Exercise >> Scan the material below for "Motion", then return each line that contains it.

Dataset excerpt >>
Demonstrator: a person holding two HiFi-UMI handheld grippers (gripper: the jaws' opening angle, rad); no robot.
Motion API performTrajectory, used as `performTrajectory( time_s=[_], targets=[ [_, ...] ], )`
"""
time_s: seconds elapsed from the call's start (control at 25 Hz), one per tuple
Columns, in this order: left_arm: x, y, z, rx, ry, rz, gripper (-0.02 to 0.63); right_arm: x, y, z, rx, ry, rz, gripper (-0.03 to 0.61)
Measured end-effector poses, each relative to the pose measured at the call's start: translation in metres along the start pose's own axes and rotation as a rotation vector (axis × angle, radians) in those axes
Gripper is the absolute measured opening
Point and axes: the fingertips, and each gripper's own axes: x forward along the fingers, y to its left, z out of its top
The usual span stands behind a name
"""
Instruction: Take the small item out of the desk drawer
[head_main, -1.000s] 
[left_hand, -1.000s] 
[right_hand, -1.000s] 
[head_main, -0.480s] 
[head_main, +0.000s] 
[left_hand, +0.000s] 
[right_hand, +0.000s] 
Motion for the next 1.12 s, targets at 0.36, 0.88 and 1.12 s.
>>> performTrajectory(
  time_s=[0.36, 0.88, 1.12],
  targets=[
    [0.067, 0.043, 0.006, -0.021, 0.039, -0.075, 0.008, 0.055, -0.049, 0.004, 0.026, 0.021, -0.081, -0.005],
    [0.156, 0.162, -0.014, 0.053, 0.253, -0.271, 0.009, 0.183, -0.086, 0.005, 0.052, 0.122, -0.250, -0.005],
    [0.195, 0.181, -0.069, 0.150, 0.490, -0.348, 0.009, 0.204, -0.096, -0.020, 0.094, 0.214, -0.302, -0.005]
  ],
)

Task response >>
Motion API performTrajectory, used as `performTrajectory( time_s=[_], targets=[ [_, ...] ], )`
Motion for the next 1.12 s, targets at 0.36, 0.88 and 1.12 s.

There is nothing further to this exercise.